Kosterlitz, John Michael

Kosterlitz, John Michael (1942-…), a British-American physicist, won a share of the 2016 Nobel Prize in physics for his theoretical discoveries involving unusual phases, or states, of matter . He and the British physicist F. Duncan M. Haldane each won a quarter of the prize. The British-born American physicist David J. Thouless won the other half.

Physicist John Michael Kosterlitz
Physicist John Michael Kosterlitz

In 1973, Kosterlitz and Thouless, both researchers the University of Birmingham in England, proposed a hypothesis to describe how a thin film of atoms transitions to a superfluid. A superfluid is an exotic state of matter that acts like a liquid that flows absolutely freely. Kosterlitz and Thouless’s hypothesis treated the film as a liquid with microscopic whirlpools moving freely through it. As the film is lowered to a critical temperature, some whirlpools pair up with others rotating in the opposite direction and part of the film becomes a superfluid. Other physicists provided experimental confirmation of this hypothesis in 1978.

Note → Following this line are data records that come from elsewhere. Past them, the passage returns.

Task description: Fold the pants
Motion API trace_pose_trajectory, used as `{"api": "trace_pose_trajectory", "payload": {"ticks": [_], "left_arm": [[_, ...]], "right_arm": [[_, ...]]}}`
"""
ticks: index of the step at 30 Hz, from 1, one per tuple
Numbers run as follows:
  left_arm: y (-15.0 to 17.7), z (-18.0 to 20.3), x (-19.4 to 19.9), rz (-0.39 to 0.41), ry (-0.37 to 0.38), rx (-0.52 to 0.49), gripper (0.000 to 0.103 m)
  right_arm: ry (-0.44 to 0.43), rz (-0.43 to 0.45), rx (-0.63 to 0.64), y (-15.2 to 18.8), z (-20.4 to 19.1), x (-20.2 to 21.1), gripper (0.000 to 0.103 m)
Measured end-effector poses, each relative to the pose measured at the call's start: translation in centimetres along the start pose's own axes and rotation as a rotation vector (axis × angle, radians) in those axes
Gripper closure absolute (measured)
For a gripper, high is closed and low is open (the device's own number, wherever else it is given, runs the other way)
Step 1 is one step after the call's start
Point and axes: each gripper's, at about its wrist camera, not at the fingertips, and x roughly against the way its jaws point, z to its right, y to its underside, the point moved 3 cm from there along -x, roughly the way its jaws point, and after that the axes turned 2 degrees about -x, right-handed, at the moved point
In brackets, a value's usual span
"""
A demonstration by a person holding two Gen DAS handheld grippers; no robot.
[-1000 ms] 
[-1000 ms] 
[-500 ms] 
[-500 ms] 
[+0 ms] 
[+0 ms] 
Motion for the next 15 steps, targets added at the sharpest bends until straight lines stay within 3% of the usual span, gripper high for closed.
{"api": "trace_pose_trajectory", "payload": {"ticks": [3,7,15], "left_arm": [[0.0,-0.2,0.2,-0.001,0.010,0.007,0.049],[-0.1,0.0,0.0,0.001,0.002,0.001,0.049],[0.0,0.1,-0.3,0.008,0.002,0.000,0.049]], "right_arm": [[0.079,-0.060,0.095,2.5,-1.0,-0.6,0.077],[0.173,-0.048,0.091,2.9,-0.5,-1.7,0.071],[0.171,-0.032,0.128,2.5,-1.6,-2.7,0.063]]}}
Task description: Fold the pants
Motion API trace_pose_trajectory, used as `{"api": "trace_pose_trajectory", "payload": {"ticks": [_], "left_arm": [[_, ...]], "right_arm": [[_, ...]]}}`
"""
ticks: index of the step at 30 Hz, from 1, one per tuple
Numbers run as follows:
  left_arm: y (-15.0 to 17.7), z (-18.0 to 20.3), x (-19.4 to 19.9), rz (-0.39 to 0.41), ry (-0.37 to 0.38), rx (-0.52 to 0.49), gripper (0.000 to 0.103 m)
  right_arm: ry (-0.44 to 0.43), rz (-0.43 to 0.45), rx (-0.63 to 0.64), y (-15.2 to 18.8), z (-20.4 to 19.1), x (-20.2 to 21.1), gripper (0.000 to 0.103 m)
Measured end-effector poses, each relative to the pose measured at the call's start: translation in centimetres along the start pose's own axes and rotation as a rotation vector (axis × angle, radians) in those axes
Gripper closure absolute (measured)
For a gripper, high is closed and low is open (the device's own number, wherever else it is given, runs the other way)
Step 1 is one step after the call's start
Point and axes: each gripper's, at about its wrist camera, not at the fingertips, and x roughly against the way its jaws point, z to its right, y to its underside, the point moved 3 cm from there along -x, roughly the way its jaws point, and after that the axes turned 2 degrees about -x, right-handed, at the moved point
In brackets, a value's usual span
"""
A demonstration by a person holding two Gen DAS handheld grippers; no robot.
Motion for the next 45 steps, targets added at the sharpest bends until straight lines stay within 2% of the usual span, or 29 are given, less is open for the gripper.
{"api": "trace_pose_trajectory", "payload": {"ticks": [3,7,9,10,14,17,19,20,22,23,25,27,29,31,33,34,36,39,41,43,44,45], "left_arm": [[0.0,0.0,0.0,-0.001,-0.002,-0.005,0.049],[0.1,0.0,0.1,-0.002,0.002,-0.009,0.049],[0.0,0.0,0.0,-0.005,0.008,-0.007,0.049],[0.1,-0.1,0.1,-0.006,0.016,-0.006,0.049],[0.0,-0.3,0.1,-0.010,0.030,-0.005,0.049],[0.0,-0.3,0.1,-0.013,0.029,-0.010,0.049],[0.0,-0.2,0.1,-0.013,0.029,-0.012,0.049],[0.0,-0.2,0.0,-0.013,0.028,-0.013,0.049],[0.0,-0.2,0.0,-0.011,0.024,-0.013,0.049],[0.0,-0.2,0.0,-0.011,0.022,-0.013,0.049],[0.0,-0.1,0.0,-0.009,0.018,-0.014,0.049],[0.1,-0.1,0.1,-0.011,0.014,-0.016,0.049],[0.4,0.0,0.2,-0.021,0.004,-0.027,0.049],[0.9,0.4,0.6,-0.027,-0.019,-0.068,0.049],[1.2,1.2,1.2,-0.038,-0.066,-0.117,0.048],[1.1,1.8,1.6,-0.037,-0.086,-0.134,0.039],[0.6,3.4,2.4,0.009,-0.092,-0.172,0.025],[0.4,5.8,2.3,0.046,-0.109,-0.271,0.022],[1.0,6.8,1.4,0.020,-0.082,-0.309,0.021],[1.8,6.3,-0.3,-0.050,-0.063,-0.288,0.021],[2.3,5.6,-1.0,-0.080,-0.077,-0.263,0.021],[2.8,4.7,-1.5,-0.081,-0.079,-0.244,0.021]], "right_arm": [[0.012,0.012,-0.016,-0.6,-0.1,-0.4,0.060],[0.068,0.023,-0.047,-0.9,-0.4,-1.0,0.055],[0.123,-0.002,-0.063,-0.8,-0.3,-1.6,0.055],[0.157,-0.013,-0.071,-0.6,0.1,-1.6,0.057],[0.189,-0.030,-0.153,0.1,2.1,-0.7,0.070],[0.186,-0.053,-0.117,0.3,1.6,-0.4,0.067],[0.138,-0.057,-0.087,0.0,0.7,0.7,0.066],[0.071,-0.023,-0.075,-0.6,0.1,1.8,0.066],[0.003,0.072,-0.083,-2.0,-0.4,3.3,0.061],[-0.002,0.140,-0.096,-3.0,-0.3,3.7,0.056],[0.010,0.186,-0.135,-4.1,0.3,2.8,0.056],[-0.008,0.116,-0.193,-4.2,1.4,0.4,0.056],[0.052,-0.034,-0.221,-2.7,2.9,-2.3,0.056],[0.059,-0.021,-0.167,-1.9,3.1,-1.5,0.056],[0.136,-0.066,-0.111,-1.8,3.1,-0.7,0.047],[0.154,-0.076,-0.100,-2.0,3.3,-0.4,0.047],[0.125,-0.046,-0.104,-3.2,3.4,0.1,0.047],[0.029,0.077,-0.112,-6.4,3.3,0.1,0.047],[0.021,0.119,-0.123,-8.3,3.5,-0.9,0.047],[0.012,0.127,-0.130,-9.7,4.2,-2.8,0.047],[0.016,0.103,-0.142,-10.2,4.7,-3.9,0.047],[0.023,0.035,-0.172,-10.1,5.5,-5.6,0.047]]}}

Kosterlitz was born in June 22, 1943, in Aberdeen, Scotland. He received a B.A. degree in 1965 and an M.A. degree in 1966, both from Cambridge University in England. He earned a Ph.D. degree in high-energy physics from Oxford University in 1969. He served in various positions at the University of Birmingham from 1970 to 1981, except for a period from 1973 to 1974, when he was a postdoctoral researcher at Cornell University in Ithaca, New York. In 1982, Kosterlitz became a professor of physics at Brown University in Rhode Island.